What is known about this group reminiscent of the anharmonic group? The anharmonic group is this nonabelian group of six rational functions with the operation of composition of functions:
\begin{align}
t & \mapsto t & & \text{order 1} \\[8pt]
t & \mapsto 1/t & & \text{order 2} \\
t & \mapsto 1-t & & \text{order 2} \\
t & \mapsto t/(t-1) & & \text{order 2} \\[8pt]
t & \mapsto 1/(1-t) & & \text{order 3} \\
t & \mapsto (t-1)/t & & \text{order 3}
\end{align}
The reason it is called "anharmonic" appears to be that a set of four numbers is said to divide the line harmonically if their cross-ratio is $1$, and so the cross-ratio measures deviation from harmonic division, and when four numbers with cross-ratio $t$ are permuted, this group gives the six values that the cross-ratio can take.  The members of this group permute the elements $0$, $1$, and $\infty$ of $\mathbb C\cup\{\infty\}$.
Today I noticed that something very similar-looking forms a group of four elements, each of the three non-identity elements having order $2$:
\begin{align}
t & \mapsto t \\
t & \mapsto -1/t \\
t & \mapsto (1-t)/(1+t) \\
t & \mapsto (t+1)/(t-1)
\end{align}


*

*Can anything interesting be said about this, including, but not limited to, relevance to geometry, algebra, combinatorics, probability, number theory, physics, or engineering?

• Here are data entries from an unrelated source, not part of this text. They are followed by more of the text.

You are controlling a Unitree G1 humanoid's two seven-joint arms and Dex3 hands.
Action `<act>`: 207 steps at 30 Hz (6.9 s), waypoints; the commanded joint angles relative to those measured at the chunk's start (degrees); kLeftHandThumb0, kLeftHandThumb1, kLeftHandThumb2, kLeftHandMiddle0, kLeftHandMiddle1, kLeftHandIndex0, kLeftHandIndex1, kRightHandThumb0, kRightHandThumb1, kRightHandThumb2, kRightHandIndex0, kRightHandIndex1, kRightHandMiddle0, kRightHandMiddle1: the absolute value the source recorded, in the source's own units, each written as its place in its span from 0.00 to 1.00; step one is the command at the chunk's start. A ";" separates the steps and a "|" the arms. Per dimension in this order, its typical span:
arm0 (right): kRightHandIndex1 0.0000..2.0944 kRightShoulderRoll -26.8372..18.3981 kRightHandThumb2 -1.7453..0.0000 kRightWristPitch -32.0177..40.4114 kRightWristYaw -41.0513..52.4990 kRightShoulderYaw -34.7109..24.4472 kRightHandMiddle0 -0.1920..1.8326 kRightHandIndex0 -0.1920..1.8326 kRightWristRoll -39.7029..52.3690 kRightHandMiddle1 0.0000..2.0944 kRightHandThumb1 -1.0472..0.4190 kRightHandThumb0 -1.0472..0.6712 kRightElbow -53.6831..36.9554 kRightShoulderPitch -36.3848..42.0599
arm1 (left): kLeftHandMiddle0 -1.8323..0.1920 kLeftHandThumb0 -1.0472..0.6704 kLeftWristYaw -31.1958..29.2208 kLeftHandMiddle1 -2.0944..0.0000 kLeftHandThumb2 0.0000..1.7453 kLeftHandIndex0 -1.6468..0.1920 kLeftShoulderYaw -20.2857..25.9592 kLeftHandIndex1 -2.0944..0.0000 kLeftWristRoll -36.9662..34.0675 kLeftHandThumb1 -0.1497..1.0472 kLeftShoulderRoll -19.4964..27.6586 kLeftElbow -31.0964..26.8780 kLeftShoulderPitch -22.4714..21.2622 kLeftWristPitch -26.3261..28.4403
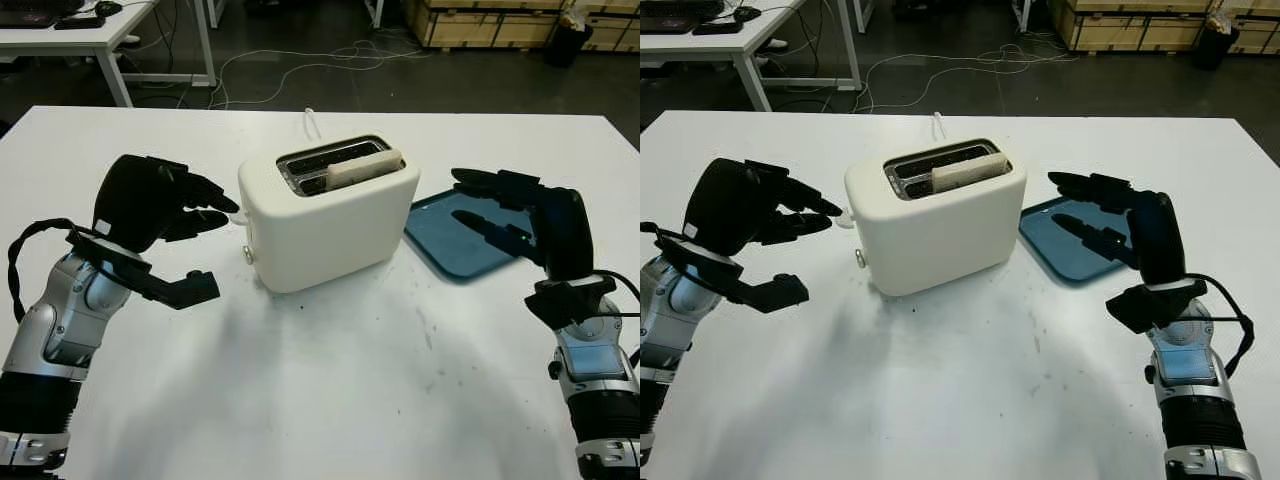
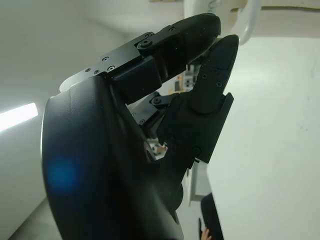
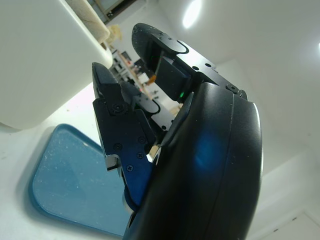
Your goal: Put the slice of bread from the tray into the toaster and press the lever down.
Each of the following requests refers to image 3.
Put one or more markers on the teal plastic tray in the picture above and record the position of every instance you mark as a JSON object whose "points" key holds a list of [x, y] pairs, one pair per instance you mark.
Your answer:
{"points": [[72, 180]]}

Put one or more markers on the white two-slot toaster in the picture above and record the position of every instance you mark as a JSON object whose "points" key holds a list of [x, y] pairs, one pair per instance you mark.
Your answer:
{"points": [[45, 65]]}

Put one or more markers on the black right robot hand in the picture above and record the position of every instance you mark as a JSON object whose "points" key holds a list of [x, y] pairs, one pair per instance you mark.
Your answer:
{"points": [[205, 162]]}

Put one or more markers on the white bread slice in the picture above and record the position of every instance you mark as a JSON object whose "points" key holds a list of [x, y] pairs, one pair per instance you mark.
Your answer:
{"points": [[92, 20]]}

*What other finite groups of rational functions as simple as these exist?

 A: The group of invertible rational functions, which explicitly consists of Mobius transformations $z \mapsto \frac{az + b}{cz + d}$, is abstractly the group $PSL_2(\mathbb{C})$. Its finite subgroups are known: by an averaging argument they correspond to finite subgroups of $PSU(2) \cong SO(3)$, the group of orientation-preserving isometries of the sphere $S^2$. There are two infinite sequences of such subgroups, the cyclic groups $C_n$ and the dihedral groups $D_n$, and then three "exceptional" groups given by the symmetry groups of the Platonic solids:


*

*$A_4$, the symmetry group of the tetrahedron.

*$S_4$, the symmetry group of the cube and the octahedron.

*$A_5$, the symmetry group of the icosahedron and dodecahedron.


The subgroups you've identified are two copies of the dihedral subgroups $D_3$ and $D_2$ respectively. There are many copies of the cyclic and dihedral groups, each corresponding to rotations about a different axis. 
For more on this the keyword is the McKay correspondence. These finite groups also show up in Galois theory because each of these finite groups $G$ acts on $\mathbb{C}(t)$ by automorphisms, and so we get $\mathbb{C}(t)$ as a Galois extension of $\mathbb{C}(t)^G$ with Galois group $G$.